Собственно, смерть и становится для Алеши идеальным выражением смысла его жизни как безвольного подчинения законам мирского бытия. Алеша погружен в тот автоматизм существования, из которого Толстой пытался вывести людей своей проповедью. И если в «Смерти Ивана Ильича», обличая автоматизм бытия высших классов, Толстой проходит мимо духовного и душевного содержания их жизни, то в «Алеше Горшке» он сводит к тому же автоматизму жизнь низших классов, но уже пытаясь выдать ее за христианскую добродетель.
В «Смерти Ивана Ильича» Толстой нашел все-таки художественное решение, приведя ИИ к кризису и мгновенному соприкосновению с той жизнью, над которой не властна смерть. В «Алеше Горшке» это решение так и не было найдено: автоматизм послушания представлен как высшая добродетель, а потому лишен намека на возможность кризиса и духовного обновления. Если жизнь ИИ похожа на смерть, а приближение смерти возвращает его к настоящей жизни, то смерть Алеши по сути ничем не отличается от всей его предыдущей жизни, исполненной все того же послушания и отказа от личной воли.
В обоих случаях очевидно, что Толстой говорит нам своими произведениями совсем не то, что пытался сказать.
Третий и последний опыт остранения Толстого относится уже не к повести и не к рассказу, а к одной-единственной фразе – правда, ключевой для целого романа. Едва ли не самое знаменитое изречение Толстого – зачин «Анны Карениной»: «Все счастливые семьи похожи друг на друга, каждая несчастливая семья несчастлива по-своему». Оно широко цитируется и принимается за бесспорную мысль самого Толстого. Мне оно всегда казалось спорным, и я даже с трудом мог запомнить, счастливые или несчастливые семьи похожи друг на друга, – настолько обратимы две части этого высказывания. Да и подтверждается ли оно в самом романе? Разве не вернее обратное? Ведь главное в семейном счастье – это любовь, чувство само по себе редкое, а при условии взаимности – редкое вдвойне, что ясно понимают Толстой и его герои:
Левин по этому случаю сообщил Егору свою мысль о том, что в бpаке главное дело любовь и что с любовью всегда будешь счастлив, потому что счастье бывает только в тебе самом.
В любви люди менее похожи друг на друга, чем в нелюбви (отчуждении, равнодушии), потому что именно любовь выявляет в каждом его самое «свое», единственное. То же и со счастьем, в основе которого любовь. Как могут быть счастливые семьи похожи друг на друга, если любящие благодаря любви столь несхожи. «…Счастье бывает только в тебе самом». Поэтому, кстати, и изобразить счастье гораздо труднее, чем беды и невзгоды: это штучный продукт, оно всегда в розницу.

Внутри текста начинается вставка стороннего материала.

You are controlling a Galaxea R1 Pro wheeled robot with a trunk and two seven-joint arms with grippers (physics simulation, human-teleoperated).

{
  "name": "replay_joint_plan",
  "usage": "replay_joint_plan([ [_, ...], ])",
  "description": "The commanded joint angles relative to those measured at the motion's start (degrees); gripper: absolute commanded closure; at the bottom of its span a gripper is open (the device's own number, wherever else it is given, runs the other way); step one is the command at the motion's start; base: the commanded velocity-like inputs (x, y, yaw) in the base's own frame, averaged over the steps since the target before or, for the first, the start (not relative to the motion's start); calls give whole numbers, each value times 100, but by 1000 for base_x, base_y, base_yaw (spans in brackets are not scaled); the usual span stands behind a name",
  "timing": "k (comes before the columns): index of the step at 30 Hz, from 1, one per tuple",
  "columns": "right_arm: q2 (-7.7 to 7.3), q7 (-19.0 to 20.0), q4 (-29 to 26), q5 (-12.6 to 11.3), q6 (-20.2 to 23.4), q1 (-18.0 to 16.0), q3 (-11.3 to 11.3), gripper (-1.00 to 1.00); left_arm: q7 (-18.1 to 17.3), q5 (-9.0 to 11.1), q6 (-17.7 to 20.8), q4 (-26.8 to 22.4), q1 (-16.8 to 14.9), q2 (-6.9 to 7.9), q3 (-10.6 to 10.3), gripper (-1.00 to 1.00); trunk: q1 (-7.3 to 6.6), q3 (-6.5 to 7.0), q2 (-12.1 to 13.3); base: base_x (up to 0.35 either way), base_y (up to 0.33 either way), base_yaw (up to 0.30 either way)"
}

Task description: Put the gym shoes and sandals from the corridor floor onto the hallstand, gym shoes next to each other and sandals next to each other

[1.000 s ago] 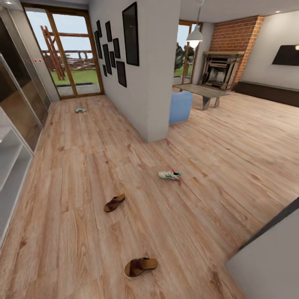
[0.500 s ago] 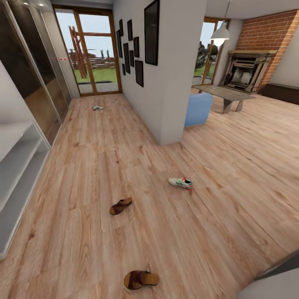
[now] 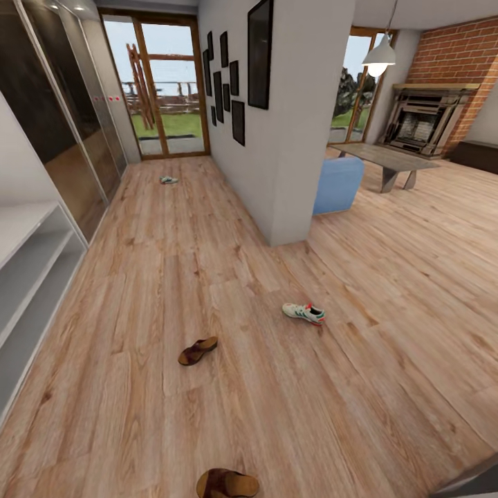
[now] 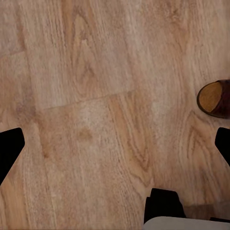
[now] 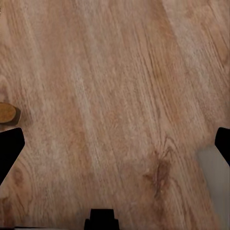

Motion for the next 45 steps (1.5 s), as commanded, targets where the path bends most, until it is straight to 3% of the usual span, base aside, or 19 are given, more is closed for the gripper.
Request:
replay_joint_plan([
  [1, -2, -15, 3, 38, -17, -3, 9, -100, -1, 25, -18, 5, -3, -1, 5, -100, 0, -4, -2, 23, -17, 2],
  [12, -2, -33, -5, 508, -75, -3, 0, -100, 2, 25, -18, 5, -3, 5, 12, -100, 0, -4, -2, 7, -6, 1],
  [21, 6, -46, -13, 544, -90, -3, -18, -100, 2, 25, -18, -6, -5, -6, 8, -100, 0, 3, -2, 0, 0, 66],
  [45, 7, -49, -13, 541, -83, -3, -59, -100, -68, 26, -18, -47, -3, -1, 8, -100, 0, 46, -2, 0, 0, 259],
])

Главное опровержение зачину романа – сам роман. В «Анне Карениной» есть только одна счастливая семья – Левин и Китти, и она-то в самом деле ни на кого не похожа. Напротив, между семьями, переживающими разлад (Каренины и Облонские) есть сходство, общая схема: измена, ревность, охлаждение, отчаяние, ссоры, замыкание, одиночество, попытка забыть и простить… У Карениных и Облонских разыгрывается параллельный сюжет, только у одних в трагической, а у других в банально-комической тональностях. А вот сюжет Левина с Китти остается неповторимым, не отражается ни в чьих зеркалах. Неужели сам Толстой не понимал этого, так начиная роман (про похожесть счастливых семей) и так заканчивая его (непохожестью единственной счастливой семьи)?
Прекрасно понимал, вот хотя бы в этом пассаже про Левина:
Он думал, что его сватовство не будет иметь ничего похожего на другие, что обычные условия сватовства испортят его особенное счастье; но кончилось тем, что он делал то же, что другие, и счастье его от этого только увеличивалось и делалось более и более особенным, не имевшим и не имеющим ничего подобного (ч. 4, гл. 16).
Вот именно: человек делает то же, что и другие, а счастье его особенное, «не имеющее ничего подобного». Что же, Толстой зачином романа противоречит себе?